# Desperately need advice.



## Lucky-in-love1726 (Jul 15, 2020)

Okay, so I’m getting married in December, and my significant other and myself have very clashing schedules, I will be in college, and he works nights, so I’ll be gone during the day, he at night. How can we make time for each other?!? We are not giving up the relationship and eventually it will be lined out but until, how can we get through this? It’s so hard.


----------



## bobert (Nov 22, 2018)

Been there, done that. 

The key is to make the best out of the time that you DO have together. No more taking that time for granted... now you have to use that time wisely and be truly present. Quality is better than quantity. 

Plan time together, and not just date nights. You will be in the same house sometimes and you will both have days off, so sit down together and create a schedule. Get creative... Do you have a gap between your classes? If so, meet him for lunch on some of his days off. That doesn't mean going out for lunch (unless you want it to), it can be as simple as eating your packed lunch with him. 
Whenever possible, you both need to get your chores done while the other is at work/school. That way your time together isn't spent doing the dishes or going to the grocery store, it's quality time together. 
Have dinner together every day. Yes, you can usually make this happen even if you have to eat a bit later or earlier than "ideal". 
When you are together NO phones, no tablets, no computers. Be present with each other. You will both have plenty of alone time to scroll through social media or play video games. 
Change your normal routine to make more time together. For example, switching an evening yoga class to the morning so that you have more time with your husband later. Or going to the gym in the afternoon instead of at 6AM so that you can go WITH your husband. For your classes, can you schedule them to best work with your husband's schedule? 
Check in with each other during the day. It might just be a text or a 5-minute phone call. 
Keep the romance going even while apart. Leave each other romantic notes either in plain sight or hidden. My wife used to put notes in my pockets and I'd find them while going about my day. 
When you are alone, do things that you wouldn't otherwise have the time to do. Maybe you have a hobby that he's not into? Now you have time for it. 
On your off days, get in bed with each other. Your husband can get into bed with you until you fall asleep. You can get into bed with him while he's waking up. 
Oh, and communicate, communicate, communicate.


----------



## Lucky-in-love1726 (Jul 15, 2020)

bobert said:


> Been there, done that.
> 
> The key is to make the best out of the time that you DO have together. No more taking that time for granted... now you have to use that time wisely and be truly present. Quality is better than quantity.
> 
> ...


Thank you so much! This is extremely helpful!!


----------



## DownByTheRiver (Jul 2, 2020)

Or you could wait to get married so you don't have this big hurdle right out of the gate.


----------



## Lucky-in-love1726 (Jul 15, 2020)

We’ve thought of that as well, but agreed that this is something we’ve waited for, for four years and we know we can get through it, just have some difficulties with how So we’re working on it. I appreciate the tip tho!


----------



## Young at Heart (Jan 6, 2015)

Whatever you do, don't get pregnant. Another thought is you will be educationally growing. You might want to find some educational things you can share with your husband so he feels he is also growing as well. A class you can both share.


Good luck.


----------



## Lucky-in-love1726 (Jul 15, 2020)

I’m on birth control to avoid that, that sounds like a great idea. He’s always so interested in what I do. Thank you


----------



## hinterdir (Apr 17, 2018)

Lucky-in-love1726 said:


> Okay, so I’m getting married in December, and my significant other and myself have very clashing schedules, I will be in college, and he works nights, so I’ll be gone during the day, he at night. How can we make time for each other?!? We are not giving up the relationship and eventually it will be lined out but until, how can we get through this? It’s so hard.

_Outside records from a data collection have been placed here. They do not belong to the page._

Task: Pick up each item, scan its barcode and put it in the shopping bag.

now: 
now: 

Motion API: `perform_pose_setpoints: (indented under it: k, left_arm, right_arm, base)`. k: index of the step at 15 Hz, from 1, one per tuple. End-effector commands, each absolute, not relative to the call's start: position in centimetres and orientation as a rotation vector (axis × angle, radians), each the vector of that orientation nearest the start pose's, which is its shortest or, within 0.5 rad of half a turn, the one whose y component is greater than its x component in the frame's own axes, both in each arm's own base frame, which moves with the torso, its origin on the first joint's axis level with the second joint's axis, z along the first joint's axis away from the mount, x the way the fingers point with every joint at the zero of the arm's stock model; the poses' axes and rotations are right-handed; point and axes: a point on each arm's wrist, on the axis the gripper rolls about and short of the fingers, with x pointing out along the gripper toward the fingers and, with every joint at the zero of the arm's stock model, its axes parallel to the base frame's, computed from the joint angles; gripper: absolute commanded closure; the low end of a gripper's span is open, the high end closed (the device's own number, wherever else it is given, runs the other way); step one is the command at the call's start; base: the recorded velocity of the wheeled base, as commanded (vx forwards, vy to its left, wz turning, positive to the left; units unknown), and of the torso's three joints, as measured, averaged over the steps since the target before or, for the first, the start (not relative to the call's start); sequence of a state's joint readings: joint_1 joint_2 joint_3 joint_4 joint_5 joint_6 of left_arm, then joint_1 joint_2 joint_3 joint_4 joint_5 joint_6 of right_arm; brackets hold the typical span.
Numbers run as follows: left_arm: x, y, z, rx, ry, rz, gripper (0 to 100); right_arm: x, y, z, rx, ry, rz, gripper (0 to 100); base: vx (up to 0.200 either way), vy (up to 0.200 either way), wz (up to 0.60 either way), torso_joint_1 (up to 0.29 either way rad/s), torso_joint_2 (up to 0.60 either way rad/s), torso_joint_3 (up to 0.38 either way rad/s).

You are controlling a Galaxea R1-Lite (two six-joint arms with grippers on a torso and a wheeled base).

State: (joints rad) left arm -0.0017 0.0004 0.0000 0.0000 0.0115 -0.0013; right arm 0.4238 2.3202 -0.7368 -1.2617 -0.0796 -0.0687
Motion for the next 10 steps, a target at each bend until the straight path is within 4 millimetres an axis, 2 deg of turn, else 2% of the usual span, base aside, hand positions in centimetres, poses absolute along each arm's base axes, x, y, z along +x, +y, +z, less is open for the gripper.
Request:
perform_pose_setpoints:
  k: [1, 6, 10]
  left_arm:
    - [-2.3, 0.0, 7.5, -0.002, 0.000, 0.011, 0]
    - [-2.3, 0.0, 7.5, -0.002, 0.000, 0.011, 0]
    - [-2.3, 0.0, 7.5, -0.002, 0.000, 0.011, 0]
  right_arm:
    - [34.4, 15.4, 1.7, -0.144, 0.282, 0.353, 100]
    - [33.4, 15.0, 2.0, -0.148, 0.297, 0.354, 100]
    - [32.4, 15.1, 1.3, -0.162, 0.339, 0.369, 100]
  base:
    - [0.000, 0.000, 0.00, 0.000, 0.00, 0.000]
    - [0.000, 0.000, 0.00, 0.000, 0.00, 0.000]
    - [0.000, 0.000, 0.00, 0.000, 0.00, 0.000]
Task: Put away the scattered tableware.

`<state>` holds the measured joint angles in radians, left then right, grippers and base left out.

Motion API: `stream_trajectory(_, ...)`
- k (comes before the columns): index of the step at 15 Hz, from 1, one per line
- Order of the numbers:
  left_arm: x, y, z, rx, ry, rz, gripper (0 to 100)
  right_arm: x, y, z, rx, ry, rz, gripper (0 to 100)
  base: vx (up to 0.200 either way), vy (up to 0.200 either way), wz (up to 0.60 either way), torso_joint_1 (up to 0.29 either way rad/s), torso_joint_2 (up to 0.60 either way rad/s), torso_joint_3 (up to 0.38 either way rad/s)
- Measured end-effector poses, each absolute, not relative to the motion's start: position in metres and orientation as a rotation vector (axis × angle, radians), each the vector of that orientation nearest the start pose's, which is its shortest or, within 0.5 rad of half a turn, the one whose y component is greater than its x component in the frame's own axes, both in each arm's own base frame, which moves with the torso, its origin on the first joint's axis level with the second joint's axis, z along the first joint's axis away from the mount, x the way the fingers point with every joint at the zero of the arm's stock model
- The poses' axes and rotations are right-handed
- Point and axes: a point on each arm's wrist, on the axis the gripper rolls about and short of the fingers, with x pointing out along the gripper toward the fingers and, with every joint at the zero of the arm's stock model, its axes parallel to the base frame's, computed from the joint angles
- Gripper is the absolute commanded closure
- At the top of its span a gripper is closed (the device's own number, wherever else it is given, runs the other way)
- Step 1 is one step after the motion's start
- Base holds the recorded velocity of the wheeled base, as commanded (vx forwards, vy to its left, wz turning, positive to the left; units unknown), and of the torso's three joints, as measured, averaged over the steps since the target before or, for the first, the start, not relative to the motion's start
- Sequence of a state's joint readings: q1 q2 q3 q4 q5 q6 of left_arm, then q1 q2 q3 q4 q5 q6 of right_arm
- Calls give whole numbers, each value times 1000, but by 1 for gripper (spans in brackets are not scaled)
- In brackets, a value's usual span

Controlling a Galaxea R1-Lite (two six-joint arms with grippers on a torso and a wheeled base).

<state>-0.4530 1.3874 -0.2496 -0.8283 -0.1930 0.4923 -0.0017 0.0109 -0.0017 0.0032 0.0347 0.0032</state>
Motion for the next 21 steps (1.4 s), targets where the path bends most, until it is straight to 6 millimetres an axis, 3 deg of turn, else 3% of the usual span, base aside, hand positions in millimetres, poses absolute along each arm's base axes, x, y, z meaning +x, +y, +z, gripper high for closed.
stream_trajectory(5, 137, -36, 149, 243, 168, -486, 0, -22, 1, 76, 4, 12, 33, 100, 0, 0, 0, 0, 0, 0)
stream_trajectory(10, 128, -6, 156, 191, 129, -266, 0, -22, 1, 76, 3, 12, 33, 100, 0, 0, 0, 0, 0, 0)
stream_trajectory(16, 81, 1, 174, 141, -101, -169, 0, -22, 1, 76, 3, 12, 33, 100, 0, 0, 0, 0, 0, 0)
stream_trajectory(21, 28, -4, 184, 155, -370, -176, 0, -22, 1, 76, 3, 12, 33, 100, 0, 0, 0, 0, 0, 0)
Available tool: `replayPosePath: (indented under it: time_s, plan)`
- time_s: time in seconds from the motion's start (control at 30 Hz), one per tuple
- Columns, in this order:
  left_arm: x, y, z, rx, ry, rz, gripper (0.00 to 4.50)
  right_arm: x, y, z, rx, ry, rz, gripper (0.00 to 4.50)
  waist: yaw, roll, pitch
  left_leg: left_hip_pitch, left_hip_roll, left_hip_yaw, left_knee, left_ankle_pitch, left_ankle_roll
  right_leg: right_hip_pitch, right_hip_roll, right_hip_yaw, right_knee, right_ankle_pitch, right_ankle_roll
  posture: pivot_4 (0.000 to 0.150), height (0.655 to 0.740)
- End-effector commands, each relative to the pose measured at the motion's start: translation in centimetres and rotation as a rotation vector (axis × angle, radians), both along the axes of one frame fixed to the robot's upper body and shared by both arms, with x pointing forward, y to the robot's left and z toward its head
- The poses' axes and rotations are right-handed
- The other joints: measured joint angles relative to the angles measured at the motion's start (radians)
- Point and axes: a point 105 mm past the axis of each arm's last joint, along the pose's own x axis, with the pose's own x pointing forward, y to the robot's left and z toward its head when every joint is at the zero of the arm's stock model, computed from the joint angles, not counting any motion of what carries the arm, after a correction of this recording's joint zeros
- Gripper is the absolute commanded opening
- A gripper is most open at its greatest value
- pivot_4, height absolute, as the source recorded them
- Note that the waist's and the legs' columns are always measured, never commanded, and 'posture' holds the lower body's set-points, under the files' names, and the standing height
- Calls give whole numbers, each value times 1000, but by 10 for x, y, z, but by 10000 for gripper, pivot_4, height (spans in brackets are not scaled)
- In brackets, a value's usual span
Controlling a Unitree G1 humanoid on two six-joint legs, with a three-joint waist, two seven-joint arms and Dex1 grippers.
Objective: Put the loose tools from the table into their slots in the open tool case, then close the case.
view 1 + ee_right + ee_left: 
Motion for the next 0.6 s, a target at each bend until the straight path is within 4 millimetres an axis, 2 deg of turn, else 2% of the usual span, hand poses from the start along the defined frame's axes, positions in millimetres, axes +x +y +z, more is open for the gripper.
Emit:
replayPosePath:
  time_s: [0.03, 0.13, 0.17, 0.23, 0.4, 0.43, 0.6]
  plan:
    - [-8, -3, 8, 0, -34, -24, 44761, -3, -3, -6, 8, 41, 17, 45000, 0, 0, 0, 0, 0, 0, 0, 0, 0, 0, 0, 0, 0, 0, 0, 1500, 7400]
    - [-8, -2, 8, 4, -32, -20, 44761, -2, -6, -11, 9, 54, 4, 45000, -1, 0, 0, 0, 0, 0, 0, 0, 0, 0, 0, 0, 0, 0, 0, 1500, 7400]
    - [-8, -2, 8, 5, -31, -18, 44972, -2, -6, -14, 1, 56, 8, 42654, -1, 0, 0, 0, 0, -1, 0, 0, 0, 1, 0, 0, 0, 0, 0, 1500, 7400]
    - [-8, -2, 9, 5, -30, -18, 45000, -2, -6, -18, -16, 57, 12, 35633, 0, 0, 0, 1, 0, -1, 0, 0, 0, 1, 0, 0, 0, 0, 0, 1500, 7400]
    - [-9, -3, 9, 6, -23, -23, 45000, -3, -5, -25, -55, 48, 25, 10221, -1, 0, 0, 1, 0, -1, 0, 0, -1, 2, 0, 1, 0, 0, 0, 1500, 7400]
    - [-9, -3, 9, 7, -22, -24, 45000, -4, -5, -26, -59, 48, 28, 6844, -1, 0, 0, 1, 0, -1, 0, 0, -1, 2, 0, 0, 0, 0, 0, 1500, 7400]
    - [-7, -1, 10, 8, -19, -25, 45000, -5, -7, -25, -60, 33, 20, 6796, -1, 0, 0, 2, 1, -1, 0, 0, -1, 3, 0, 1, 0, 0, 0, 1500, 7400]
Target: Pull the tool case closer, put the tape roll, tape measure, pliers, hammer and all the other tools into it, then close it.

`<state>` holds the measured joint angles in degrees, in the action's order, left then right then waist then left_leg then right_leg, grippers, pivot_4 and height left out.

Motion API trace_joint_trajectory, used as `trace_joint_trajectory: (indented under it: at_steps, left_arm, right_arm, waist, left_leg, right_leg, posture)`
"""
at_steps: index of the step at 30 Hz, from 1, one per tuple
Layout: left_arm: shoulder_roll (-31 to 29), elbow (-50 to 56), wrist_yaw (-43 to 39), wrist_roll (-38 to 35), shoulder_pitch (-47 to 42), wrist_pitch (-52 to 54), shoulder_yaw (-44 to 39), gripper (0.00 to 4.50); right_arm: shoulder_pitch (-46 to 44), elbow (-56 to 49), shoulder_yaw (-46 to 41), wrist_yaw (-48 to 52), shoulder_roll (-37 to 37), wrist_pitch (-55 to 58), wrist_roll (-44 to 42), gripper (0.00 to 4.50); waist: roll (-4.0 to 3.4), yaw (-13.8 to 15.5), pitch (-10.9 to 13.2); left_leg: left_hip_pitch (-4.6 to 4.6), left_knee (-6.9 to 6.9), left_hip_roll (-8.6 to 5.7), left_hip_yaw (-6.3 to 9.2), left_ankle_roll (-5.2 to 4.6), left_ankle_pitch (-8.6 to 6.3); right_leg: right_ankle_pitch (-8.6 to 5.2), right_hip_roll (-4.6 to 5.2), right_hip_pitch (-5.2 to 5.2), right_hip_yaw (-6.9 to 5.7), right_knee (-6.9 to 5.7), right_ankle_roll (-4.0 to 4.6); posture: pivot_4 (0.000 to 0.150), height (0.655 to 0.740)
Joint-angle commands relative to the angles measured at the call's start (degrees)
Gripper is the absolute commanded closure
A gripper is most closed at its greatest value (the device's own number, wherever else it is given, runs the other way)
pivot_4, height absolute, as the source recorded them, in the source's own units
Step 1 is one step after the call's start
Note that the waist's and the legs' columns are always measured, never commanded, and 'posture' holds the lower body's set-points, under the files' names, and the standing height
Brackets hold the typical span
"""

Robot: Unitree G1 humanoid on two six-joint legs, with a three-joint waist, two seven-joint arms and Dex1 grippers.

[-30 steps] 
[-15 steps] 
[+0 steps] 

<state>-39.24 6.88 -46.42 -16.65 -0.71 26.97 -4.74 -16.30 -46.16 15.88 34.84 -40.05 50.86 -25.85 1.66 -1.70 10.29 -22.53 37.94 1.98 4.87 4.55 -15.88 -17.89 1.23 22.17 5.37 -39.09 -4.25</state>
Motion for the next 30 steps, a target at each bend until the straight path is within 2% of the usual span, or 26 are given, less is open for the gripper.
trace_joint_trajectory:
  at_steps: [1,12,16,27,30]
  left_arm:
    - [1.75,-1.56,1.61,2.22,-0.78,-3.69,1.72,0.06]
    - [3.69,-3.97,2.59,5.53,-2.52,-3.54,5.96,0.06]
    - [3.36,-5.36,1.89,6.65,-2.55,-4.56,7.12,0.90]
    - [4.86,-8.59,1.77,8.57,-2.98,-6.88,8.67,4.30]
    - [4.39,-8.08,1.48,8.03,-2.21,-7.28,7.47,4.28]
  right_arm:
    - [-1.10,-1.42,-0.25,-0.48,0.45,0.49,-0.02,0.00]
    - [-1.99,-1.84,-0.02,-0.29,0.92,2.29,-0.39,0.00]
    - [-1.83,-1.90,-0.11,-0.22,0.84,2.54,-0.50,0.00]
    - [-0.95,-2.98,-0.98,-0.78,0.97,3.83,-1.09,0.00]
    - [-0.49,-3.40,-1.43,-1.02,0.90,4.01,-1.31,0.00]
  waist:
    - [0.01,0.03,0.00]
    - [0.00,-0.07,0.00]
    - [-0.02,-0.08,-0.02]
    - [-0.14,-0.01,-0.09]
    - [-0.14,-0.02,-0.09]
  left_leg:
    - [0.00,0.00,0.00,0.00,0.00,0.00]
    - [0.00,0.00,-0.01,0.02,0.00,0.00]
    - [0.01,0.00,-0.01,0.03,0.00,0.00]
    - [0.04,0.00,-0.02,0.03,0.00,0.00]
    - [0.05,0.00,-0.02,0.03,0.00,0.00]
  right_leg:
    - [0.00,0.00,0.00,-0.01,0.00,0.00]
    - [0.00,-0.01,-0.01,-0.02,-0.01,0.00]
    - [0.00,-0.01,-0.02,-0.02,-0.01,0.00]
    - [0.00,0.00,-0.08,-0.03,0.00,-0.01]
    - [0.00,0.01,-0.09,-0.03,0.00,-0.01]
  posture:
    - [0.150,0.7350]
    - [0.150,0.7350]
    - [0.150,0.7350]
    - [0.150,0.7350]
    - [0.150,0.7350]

I know it isn't what you want to hear or really any advice to ease the stress you are both already under but.....working at nights is a choice. 
Many couples end up stuck in these work schedules that stress their marriage etc. We all have choices. No one makes anyone work at a particular job, no one has to work a particular schedule. There are always choices. Money, time together, quality of life, stress....etc. All of these are factors and it is up to you both to set your priorities. If net, total money is the priority then I guess you each with have to work any schedule that pays the most. If quality time together and a family/relationship friendly work schedule is your priority then you guys will choose accordingly. You have choices in life. No one holds a gun to your head and makes anyone take any job or schedule against their will. You two will have to iron out your priorities and make choices. Pro career, pro income, pro family....sometimes you have to choice because you can't always get all of those, you have to pick which are the most important.


----------



## Lucky-in-love1726 (Jul 15, 2020)

Thank you, we actually had this discussion earlier this week and we’ve decided to make adjustments for more time together!❤


----------



## bobert (Nov 22, 2018)

hinterdir said:


> I know it isn't what you want to hear or really any advice to ease the stress you are both already under but.....working at nights is a choice.


That isn't really true.

There are people who desperately need a job and all they can find at the moment is night shifts.

Working nights often pays a bit more and there are people who desperately need that money.

There are people who have to work opposite shifts of their spouse because they cannot afford childcare.

There are some careers, such as nursing, that require you to work nights for years before you have enough seniority to switch to the day shifts. Yes, going into nursing was their choice but for many they can't see themselves doing anything else. Yes, they could work somewhere else that gives them more control over their schedule, but they almost always make far less money and the benefits usually aren't great.

It's not always as simple as "find another job".


----------



## hinterdir (Apr 17, 2018)

bobert said:


> That isn't really true.
> 
> There are people who desperately need a job and all they can find at the moment is night shifts.
> 
> ...


All those are choices.


----------



## bobert (Nov 22, 2018)

hinterdir said:


> All those are choices.


People chose to be poor and need extra money? ****, who knew.


----------